Was den drei früheren »Links­an­wälten« über alle Gräben jeden­falls gemeinsam ist, ist die Lust am Wider­spruch und eine seltsame Unbe­küm­mert­heit gegenüber Mehr­heiten. Darin sind sie nicht nur Erben der Revolte von 1968, sie stehen auch in der Tradition eines liber­tären, indi­vi­dua­lis­ti­schen, an Gesin­nungs­ethik gekop­pelten Frei­heits­ver­s­tänd­nisses, dessen unter­schied­liche Facetten sie in ihren Biogra­fien leben und beglau­bigen. Dieses Frei­heits­ver­s­tändnis entstammt, auch wenn solcher Wider­stands­geist in Deutsch­land eher schwach ausge­prägt ist, ganz der klas­si­schen bürger­li­chen Kultur. Deren unter­schied­liche Facetten, seine Triumphe wie Abgründe, entfalten sich in allen drei kompli­zierten Biogra­fien. Der Unter­titel des Films lautet »eine deutsche Geschichte«. Und das ist diese hoch­in­ter­es­sante Zeitreise tatsäch­lich: Eine Geschichte, die einer­seits viel erzählt von der Geschichte der Bundes­re­pu­blik, davon wie der west­deut­sche Staat erst auch innerlich zur Demo­kratie wurde.

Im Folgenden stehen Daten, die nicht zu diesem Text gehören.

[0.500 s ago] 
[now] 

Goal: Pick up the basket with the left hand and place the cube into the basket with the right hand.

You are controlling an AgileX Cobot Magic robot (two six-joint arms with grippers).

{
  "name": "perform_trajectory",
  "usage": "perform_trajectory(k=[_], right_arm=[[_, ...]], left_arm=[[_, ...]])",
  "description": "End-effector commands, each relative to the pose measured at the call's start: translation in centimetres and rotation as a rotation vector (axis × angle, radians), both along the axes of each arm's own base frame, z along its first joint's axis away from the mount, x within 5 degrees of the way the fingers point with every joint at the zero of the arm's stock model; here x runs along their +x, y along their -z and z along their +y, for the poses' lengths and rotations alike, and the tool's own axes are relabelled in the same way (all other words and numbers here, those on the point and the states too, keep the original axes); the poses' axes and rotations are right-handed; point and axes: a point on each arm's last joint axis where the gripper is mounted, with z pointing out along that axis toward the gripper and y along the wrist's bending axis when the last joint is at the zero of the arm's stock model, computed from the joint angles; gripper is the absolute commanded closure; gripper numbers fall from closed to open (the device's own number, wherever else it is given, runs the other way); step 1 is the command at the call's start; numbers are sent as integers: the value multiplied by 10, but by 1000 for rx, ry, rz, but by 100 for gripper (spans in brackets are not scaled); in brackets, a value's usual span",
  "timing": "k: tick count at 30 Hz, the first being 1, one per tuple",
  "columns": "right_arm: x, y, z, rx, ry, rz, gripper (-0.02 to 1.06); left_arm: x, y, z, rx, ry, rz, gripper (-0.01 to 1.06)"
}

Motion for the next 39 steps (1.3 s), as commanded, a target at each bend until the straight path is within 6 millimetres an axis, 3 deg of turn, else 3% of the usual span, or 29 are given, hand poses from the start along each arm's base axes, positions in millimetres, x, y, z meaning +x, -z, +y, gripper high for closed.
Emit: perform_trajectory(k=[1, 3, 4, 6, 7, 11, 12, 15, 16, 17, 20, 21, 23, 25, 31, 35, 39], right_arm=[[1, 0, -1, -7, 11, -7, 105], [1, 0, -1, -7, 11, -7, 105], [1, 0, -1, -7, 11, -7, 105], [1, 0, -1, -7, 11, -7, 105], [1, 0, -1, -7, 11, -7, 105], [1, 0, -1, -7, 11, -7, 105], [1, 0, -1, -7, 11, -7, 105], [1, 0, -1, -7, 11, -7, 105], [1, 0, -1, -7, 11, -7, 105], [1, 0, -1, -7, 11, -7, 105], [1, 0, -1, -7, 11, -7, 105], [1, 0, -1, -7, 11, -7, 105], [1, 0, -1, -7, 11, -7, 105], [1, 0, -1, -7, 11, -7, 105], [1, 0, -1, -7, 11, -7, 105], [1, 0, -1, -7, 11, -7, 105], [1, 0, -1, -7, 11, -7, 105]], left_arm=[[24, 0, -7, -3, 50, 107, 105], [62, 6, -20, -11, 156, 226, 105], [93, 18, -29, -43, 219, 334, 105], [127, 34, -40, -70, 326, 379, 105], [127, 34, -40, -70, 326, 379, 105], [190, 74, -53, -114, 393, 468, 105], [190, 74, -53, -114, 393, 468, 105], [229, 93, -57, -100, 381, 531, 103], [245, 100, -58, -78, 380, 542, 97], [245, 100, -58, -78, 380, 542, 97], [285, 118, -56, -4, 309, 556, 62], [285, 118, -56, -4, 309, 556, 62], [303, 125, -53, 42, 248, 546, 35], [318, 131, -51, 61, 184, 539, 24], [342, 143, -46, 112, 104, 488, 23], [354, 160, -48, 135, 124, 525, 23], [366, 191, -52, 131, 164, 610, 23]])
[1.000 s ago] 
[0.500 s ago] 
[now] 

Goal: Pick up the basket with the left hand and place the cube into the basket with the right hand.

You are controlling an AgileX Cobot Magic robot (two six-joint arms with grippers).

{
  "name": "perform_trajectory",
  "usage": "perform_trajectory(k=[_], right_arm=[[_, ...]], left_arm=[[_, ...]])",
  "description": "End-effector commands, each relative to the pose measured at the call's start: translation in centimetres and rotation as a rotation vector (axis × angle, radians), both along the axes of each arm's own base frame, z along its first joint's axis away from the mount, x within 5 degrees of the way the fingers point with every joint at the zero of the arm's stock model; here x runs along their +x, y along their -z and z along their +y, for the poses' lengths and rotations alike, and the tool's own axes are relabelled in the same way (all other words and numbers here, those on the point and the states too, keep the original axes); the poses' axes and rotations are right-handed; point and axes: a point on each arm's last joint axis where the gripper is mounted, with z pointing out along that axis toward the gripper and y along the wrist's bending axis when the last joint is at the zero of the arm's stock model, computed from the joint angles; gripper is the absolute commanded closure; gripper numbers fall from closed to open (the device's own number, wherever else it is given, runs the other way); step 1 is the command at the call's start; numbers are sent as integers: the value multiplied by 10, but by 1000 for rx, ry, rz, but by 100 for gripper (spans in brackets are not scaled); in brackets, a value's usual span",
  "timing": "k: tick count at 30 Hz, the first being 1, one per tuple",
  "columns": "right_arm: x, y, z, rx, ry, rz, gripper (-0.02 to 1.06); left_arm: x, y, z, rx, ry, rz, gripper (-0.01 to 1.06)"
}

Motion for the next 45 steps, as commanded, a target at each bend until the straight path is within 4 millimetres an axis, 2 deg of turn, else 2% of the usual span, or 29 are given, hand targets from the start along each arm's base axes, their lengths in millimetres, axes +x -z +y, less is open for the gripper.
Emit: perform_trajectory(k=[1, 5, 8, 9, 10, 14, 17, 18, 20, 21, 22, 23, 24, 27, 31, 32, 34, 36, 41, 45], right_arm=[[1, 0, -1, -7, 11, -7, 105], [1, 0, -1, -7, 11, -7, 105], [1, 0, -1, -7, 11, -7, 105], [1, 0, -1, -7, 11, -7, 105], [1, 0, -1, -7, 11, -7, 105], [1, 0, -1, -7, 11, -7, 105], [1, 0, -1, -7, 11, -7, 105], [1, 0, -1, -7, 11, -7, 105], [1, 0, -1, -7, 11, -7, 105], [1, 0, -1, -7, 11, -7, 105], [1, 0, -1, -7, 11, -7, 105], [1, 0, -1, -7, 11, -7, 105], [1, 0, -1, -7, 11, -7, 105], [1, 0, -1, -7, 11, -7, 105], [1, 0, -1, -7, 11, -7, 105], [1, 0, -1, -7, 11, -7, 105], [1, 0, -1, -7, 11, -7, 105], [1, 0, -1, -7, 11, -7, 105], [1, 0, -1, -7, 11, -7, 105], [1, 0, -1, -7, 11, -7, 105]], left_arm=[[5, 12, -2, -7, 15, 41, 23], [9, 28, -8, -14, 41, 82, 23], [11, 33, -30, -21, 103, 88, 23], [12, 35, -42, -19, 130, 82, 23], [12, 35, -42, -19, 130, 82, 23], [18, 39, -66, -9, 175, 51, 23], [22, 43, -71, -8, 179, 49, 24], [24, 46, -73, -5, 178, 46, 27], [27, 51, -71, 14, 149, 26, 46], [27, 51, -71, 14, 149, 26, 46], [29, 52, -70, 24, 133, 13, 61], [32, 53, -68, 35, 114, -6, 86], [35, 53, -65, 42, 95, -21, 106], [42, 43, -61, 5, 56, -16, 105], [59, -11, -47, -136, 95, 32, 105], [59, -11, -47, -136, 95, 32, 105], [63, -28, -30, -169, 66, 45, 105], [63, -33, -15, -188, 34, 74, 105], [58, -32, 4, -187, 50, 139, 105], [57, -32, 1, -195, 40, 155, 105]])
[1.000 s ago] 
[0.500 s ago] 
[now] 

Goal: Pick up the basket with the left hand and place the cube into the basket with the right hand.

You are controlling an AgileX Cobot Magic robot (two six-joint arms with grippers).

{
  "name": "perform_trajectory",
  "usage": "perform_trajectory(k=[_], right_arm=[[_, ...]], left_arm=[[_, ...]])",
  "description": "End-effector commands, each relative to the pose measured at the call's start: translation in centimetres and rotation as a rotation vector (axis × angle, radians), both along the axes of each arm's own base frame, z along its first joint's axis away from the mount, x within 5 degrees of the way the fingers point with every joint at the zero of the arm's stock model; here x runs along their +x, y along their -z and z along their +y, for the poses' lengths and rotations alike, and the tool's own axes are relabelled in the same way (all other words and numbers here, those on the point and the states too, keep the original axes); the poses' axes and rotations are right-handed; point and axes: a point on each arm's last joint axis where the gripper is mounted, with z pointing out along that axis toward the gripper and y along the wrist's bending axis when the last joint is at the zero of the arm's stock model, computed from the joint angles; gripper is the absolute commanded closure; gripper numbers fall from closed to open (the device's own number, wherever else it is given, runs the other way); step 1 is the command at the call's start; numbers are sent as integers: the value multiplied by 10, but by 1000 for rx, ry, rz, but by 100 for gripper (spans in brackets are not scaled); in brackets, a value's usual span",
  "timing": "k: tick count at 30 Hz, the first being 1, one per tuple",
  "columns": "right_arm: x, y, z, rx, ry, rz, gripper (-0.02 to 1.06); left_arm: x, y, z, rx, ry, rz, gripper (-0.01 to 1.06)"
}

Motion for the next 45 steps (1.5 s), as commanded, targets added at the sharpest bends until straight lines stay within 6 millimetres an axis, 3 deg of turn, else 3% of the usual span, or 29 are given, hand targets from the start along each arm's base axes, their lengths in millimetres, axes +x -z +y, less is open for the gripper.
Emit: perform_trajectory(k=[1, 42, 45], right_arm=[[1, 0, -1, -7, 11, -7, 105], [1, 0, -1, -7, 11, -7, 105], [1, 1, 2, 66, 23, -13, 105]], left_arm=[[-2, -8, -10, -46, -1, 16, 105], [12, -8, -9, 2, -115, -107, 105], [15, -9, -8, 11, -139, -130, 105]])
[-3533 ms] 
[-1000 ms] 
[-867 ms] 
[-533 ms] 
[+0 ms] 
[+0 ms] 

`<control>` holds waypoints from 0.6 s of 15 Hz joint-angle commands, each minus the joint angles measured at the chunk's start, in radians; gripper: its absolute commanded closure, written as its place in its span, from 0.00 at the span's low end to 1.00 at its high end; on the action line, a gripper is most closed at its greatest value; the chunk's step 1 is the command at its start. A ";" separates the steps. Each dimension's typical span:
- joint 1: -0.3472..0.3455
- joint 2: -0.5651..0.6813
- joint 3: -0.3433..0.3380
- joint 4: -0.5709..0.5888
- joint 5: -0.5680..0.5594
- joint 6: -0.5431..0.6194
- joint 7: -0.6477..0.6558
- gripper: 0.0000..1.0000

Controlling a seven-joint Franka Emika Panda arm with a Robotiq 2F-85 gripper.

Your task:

Alle drei Anwälte gehörten jener Über­gangs­ge­ne­ra­tion an, der man einmal die »Gnade der späten Geburt« unter­stellte: zu jung, um noch Soldat zu werden, aber alt genug um das Terror­system der Nazis am eigenen Leibe zu erleben. Alle drei eint eine gewisse elitäre Grund­hal­tung, das selbst­be­wußte Gefühl, unge­wöhn­lich, etwas Besseres und zu beson­deren Aufgaben geboren zu sein. Schulz arbeitet dies sehr gut heraus. Indirekt erzählt sie in der Geschichte der drei Anwälte auch ein Stück deutscher Geis­tes­ge­schichte, sie erzählt, wie die Bundes­re­pu­blik wurde, was sie ist.

Ein hoch­span­nender, irri­tie­render Doku­men­tar­film, jenseits der beliebten Wohl­fühl­do­ku­men­ta­tionen, heraus­ra­gend, gerade weil man das Kino nicht mit eindeu­tigen Antworten verlässt.